Tedavi, bağışıklık tepkisini baskılamayı ve semptomları hafifletmeyi amaçlamaktadır. AIDS'in kendi kendine iyileşmesi ile ilgili çok nadir vakalar vardır, ancak bu, ortaya çıkma nedenleri kadar tıp için de bir gizemdir.

Otoimmün hastalıklar ve aşılar

Aşılar bağışıklık sistemini uyardığına göre AIDS'e neden olabilir mi? AIDS hastaları aşı olabilir mi? Bu tür sorular çok sık ortaya çıkıyor.

Bu sorulara kesin olarak cevap verilemez. Hem aşıyı destekleyenlerin hem de karşıtlarının yayınları bilim camiasında sürekli olarak yer alıyor. Şu ana kadar elde edilen kısa sonuçlar şunlardır:

  • Aşılamadan sonra ortaya çıkan AIDS vakalarının sayısı çok azdır ve şansla karşılaştırılabilir. Bu nedenle aşıların bu hastalıkların gelişim nedeni olduğu düşünülmemektedir.
  • Aşılar, büyük ölçüde otoimmün hastalıkların tetikleyicisi olarak kabul edilen bulaşıcı hastalıkların gelişimini önler.
  • Çoğu AIDS, enfeksiyonlara (örneğin diyabetli çocuklar) karşı artan duyarlılıkla ilişkilidir. Bu nedenle aşı olmayı reddetmek, ciddi olabilen bulaşıcı hastalıklara yakalanma riskini artırır.

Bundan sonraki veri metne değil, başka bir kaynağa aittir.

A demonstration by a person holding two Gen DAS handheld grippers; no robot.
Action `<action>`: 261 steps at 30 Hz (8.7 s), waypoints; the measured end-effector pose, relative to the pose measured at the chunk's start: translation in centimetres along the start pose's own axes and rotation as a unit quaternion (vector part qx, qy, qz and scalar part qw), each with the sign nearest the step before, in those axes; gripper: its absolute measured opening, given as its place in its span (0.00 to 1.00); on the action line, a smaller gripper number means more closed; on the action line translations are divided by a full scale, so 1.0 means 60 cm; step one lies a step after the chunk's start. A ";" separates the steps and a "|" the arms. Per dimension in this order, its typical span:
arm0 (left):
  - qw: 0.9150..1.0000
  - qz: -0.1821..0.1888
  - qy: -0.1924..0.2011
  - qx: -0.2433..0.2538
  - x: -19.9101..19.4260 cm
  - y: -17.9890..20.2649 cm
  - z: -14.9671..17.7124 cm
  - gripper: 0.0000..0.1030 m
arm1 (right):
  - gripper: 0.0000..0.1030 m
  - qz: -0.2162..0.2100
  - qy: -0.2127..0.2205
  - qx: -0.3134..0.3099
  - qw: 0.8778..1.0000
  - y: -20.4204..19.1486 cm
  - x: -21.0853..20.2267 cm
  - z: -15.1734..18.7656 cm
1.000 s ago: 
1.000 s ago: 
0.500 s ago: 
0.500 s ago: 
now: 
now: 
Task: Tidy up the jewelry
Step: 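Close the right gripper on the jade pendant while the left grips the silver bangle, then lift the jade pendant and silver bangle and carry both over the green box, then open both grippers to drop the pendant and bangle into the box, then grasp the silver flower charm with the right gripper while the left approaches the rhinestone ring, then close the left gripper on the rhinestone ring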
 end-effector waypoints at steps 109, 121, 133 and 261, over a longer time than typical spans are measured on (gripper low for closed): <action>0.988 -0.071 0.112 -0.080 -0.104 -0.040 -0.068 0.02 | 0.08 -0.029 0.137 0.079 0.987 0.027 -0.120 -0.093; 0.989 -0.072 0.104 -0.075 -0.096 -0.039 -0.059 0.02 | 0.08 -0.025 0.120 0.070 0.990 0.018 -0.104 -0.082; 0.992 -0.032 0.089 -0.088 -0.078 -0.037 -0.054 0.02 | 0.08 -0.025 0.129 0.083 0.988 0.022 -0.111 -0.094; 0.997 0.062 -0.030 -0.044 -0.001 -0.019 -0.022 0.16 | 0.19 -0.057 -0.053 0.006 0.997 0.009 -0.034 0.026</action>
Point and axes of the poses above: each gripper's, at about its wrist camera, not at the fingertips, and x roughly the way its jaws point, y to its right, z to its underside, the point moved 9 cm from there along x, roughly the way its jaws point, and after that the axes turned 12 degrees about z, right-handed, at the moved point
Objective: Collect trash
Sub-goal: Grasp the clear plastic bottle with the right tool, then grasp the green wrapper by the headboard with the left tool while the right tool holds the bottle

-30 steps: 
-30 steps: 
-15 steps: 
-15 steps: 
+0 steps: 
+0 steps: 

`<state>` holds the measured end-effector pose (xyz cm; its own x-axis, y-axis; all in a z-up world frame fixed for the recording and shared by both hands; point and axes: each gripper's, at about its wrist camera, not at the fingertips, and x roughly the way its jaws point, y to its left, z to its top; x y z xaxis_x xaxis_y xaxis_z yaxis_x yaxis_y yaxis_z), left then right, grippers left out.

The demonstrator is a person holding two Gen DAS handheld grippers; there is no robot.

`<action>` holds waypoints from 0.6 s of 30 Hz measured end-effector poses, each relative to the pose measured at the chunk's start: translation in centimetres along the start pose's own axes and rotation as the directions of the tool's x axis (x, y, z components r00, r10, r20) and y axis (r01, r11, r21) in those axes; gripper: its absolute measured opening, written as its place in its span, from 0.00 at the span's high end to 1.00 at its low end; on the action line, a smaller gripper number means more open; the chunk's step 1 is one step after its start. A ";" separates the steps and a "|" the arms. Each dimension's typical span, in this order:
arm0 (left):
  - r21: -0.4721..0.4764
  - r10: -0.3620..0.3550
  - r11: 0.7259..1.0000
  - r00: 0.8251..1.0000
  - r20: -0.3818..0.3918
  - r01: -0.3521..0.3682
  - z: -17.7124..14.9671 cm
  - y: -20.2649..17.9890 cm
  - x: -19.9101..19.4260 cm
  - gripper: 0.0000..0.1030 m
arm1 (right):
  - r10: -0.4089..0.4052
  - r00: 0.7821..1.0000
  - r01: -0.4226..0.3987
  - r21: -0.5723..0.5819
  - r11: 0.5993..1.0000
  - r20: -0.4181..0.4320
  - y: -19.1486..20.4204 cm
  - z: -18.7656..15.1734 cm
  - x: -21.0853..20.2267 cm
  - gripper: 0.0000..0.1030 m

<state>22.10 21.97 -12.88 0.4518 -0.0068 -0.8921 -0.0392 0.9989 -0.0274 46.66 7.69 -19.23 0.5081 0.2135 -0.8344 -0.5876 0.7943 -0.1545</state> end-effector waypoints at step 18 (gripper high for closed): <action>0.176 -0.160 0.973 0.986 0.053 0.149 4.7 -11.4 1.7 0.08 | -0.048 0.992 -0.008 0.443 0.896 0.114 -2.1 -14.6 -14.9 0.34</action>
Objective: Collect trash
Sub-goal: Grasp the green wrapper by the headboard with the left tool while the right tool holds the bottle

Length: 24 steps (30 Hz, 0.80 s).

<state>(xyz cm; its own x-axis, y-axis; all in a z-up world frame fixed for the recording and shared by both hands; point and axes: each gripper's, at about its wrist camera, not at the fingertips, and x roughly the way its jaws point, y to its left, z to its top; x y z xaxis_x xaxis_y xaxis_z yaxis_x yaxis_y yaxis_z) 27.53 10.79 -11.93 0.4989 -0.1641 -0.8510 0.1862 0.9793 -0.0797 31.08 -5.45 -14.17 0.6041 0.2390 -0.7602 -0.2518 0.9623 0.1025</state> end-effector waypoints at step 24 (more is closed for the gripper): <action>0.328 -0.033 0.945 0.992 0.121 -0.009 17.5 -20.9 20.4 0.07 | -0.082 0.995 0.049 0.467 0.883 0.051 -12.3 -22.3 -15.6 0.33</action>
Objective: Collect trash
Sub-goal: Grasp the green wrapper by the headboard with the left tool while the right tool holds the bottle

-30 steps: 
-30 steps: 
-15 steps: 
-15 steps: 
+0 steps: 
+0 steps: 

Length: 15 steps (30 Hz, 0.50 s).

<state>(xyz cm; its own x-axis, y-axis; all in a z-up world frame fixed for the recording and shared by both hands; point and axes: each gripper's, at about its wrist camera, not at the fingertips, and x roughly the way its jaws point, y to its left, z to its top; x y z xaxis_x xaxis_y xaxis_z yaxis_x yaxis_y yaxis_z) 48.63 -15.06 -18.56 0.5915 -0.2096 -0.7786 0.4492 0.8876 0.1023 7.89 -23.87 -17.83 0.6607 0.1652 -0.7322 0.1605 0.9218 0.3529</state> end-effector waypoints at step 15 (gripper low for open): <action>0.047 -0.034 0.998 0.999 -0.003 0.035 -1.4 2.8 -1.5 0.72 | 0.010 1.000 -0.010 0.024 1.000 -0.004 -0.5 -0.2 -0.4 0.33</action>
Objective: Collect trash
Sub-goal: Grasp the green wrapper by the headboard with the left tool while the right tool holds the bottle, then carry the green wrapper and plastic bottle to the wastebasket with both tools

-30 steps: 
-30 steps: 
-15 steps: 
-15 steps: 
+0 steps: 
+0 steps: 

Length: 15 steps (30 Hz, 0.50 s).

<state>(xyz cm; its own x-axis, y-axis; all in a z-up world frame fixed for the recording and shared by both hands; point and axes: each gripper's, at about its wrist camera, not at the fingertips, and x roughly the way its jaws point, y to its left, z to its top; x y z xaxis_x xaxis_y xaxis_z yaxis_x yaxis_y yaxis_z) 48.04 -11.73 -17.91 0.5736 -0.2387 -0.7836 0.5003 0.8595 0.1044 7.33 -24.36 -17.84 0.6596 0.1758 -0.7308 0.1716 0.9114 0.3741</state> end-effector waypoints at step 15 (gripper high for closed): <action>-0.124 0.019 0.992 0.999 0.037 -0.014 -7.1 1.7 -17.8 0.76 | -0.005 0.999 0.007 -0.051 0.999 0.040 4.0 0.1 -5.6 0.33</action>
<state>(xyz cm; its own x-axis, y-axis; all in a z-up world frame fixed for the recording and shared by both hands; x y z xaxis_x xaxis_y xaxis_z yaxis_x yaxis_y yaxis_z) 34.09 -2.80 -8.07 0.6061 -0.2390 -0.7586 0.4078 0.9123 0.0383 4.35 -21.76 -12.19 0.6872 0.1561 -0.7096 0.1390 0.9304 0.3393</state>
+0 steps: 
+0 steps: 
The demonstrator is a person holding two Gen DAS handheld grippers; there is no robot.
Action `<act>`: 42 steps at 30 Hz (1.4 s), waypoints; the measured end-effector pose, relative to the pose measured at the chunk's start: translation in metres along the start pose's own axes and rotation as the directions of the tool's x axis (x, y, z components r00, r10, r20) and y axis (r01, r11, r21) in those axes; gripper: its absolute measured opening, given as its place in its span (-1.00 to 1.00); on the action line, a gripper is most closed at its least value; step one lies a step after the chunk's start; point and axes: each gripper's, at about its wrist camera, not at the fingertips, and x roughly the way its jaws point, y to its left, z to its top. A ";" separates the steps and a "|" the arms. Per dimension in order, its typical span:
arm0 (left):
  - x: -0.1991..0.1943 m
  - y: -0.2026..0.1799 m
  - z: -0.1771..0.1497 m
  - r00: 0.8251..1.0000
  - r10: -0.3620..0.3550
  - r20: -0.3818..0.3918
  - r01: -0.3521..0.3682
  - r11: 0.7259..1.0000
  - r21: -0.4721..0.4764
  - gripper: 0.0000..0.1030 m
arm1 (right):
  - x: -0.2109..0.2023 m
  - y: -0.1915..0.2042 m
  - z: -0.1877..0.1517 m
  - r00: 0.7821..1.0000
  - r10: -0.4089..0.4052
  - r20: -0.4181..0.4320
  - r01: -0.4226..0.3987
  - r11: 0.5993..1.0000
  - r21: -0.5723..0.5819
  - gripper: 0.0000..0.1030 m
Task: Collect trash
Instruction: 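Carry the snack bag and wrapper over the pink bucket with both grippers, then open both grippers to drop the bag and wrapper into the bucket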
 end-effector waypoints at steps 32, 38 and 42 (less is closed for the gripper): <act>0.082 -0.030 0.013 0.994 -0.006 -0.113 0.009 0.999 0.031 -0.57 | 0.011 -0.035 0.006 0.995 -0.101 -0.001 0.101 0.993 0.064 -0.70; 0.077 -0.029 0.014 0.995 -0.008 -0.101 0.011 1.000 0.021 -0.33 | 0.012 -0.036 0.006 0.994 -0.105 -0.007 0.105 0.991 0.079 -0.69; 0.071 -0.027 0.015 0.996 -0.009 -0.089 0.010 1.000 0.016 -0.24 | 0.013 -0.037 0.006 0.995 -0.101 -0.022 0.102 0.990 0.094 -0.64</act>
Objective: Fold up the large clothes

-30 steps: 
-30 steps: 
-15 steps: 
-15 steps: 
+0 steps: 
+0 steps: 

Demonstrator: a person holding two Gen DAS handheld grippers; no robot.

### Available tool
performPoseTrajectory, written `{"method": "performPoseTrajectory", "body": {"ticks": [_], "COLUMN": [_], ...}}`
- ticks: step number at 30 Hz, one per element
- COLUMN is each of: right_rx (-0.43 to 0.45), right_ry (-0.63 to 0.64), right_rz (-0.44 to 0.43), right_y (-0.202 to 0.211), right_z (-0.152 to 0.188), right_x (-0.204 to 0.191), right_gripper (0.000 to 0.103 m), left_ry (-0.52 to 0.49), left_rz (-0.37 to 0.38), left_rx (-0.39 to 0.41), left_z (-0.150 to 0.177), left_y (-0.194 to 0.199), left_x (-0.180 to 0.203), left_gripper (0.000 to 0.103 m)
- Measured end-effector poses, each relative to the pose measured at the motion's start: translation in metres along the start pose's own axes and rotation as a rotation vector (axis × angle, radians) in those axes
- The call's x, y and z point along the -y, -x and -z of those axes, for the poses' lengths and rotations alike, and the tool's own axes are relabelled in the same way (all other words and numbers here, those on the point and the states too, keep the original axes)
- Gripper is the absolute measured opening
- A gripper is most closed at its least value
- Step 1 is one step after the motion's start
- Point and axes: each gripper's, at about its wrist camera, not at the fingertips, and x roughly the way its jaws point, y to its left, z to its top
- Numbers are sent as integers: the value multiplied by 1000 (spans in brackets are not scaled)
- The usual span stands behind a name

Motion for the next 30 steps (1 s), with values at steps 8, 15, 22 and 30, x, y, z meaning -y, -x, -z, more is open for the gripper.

Dolayısıyla her halükarda aşının zararından çok faydası vardır. Ancak her zaman bireysel bir yaklaşıma ihtiyaç vardır.

İmmünostimülan almalı mıyım?

İmmünostimülanlar birçok kişiye sık soğuk algınlığı ve tekrarlayan enfeksiyonlar sorununa evrensel bir çözüm gibi görünüyor. Hastalar sıklıkla doktorlarından “bağışıklık sistemini güçlendirecek bir şeyler” yazmasını isterler.

Doktorların kendileri, bağışıklık uyarıcıları sağa ve sola almayı giderek daha fazla caydırıyorlar. Bağışıklık çok karmaşık bir sistemdir; geleneksel testlerle belirlenemez. Ve sık görülen soğuk algınlığı henüz bağışıklık yetersizliğinin bir belirtisi değildir. Savunmamızı kendi vücuduna saldırmaya başlayacak kadar "uyarmak" mümkündür.

Bazı durumlarda bu tür ilaçlar çok gereklidir, ancak kapsamlı bir incelemeden sonra bir immünolog tarafından reçete edilmelidir. Ancak bu, bağışıklık sisteminin bu kısmını aktive eden ve analize göre eksikliği not edilen gerçek immünostimülanlardan bahsediyorsak geçerlidir.

Bağışıklık sistemini güçlendirmek için büyük miktarlarda reklamı yapılan aynı ilaçlar (interferon indükleyicileri olarak adlandırılır), çoğunlukla hiç etki etmez veya yalnızca plasebo görevi görür. Belki bu daha iyidir.